Without the changes, out of the following unsatisfiable conditions:
A) (l - 1000) > 0
B) l > 1000
C) l > 1000L
D) (l + 0L) > 1000
CSA was considering A and B to satisable. The l is (long)(x + 1 - 10U) and x is in range [10, 100] so no overflow happens.

steakhal retitled this revision from CSA Normalize SymIntExpr so the RHS is positive when possible to [analyzer] Canonicalize SymIntExpr so the RHS is positive when possible.Apr 29 2022, 3:14 AM
steakhal edited reviewers, added: martong, ASDenysPetrov, Szelethus; removed: vsavchenko.

It looks good at first glance.

For the review, it would be nice to see which clang_analyzer_dumps and reachables change with the patch.
Could you mark the ones which have different results depending on whether you apply your fix or not?
E.g put a no-warning where we previously had a report, but now we don't.

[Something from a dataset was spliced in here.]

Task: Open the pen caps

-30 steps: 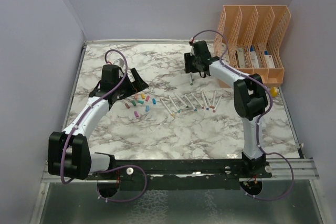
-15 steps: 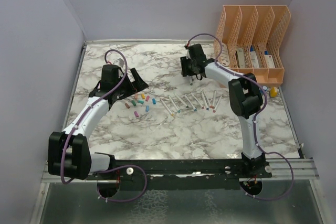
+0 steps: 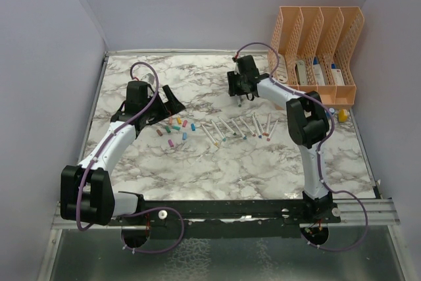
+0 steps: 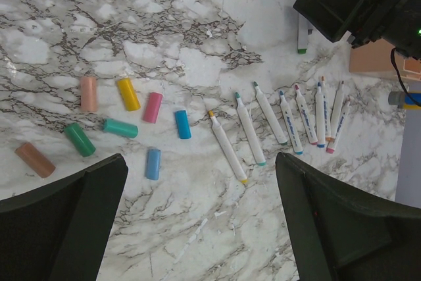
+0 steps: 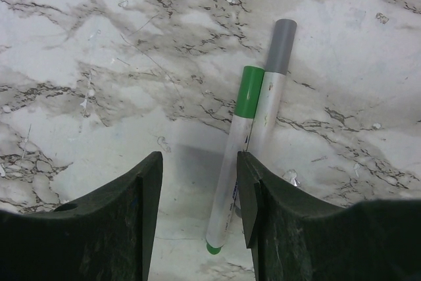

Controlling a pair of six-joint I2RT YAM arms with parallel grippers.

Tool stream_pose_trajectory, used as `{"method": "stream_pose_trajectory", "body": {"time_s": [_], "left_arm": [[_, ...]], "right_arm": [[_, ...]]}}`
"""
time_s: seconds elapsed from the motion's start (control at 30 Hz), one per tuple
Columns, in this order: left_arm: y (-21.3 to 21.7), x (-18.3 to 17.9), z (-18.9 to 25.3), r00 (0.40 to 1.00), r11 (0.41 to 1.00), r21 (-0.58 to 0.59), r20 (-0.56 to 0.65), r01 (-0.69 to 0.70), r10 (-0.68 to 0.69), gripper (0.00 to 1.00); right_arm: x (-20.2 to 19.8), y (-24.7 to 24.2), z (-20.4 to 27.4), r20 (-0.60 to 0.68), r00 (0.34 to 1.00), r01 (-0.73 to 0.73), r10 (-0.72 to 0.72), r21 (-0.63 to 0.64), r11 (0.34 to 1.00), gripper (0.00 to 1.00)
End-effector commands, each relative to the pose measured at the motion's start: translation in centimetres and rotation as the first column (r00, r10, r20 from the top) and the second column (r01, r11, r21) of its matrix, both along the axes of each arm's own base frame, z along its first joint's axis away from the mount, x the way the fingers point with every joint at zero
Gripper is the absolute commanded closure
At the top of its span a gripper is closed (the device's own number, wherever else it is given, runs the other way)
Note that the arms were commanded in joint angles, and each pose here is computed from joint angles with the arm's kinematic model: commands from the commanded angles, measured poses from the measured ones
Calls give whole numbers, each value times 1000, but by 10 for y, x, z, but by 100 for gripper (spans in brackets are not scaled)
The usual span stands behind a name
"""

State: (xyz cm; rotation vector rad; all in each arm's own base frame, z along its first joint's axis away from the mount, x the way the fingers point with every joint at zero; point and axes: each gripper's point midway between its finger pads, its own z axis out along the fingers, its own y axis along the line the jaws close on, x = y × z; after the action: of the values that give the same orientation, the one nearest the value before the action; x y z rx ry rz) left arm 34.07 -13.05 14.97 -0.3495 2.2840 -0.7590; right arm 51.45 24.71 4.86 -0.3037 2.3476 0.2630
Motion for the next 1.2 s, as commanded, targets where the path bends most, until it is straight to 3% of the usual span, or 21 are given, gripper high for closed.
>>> {"method": "stream_pose_trajectory", "body": {"time_s": [0.0, 0.63, 0.93, 1.1, 1.17], "left_arm": [[-2, 1, 8, 1000, 1000, -19, 28, 14, -14, 1], [-1, 1, 7, 1000, 1000, -24, 26, 15, -14, 1], [-3, 4, 11, 999, 999, -50, 51, 8, -5, 1], [-5, 6, 12, 998, 997, -73, 60, 8, -4, 1], [-6, 7, 14, 998, 997, -78, 66, 9, -4, 1]], "right_arm": [[3, 1, -8, -7, 1000, 15, -15, -14, 1000, 52], [-5, 9, -30, -60, 998, -22, 20, -35, 999, 53], [-36, 13, -60, -132, 991, -45, 25, -156, 987, 56], [-56, 8, -68, -170, 985, -42, 13, -167, 985, 65], [-60, 3, -68, -174, 985, -25, -6, -176, 984, 76]]}}
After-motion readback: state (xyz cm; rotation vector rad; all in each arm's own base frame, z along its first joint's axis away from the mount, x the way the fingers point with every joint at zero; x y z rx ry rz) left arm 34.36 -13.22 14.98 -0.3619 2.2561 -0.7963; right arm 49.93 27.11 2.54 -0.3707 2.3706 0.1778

Without the changes, out of the following unsatisfiable conditions:
A) (l - 1000) > 0
B) l > 1000
C) l > 1000L
D) (l + 0L) > 1000
CSA was considering A and B to satisable. The l is (long)(x + 1 - 10U) and x is in range [10, 100] so no overflow happens.

Ah, I see. It would be still nice to see a comment in the test :D

PS: we tend to use regular expression matching for masking out the number in the symbol dump: expected-warning-re {{(reg_${{[0-9]+}}<int x>) - 1}}

steakhal added inline comments.Apr 29 2022, 4:27 AM
clang/lib/StaticAnalyzer/Core/SimpleSValBuilder.cpp
204

I would rather swap these branches though, to leave the default case (aka. this) to the end.

212–219

Somehow I miss a check for signedness here.
Why do you think it would be only triggered for signed types?

I have a guess, that since we already handled x +-0, SymIntExprs like x - (-0) cannot exist here, thus cannot trigger this condition spuriously. I cannot think of any ther example that could cause this misbehaving. So in that sense ConvertedRHSValue > resultIntTy.getMinValue() implies *at this place* that ConvertedRHSValue.isSigned().
I would rather see this redundant check here to make the correctness reasoning local though.

658–664

It feels like this is a completely different problem compared to the simplification of X - (-N) to X + N.
If this is the case, I would rather split that part into a separate patch instead.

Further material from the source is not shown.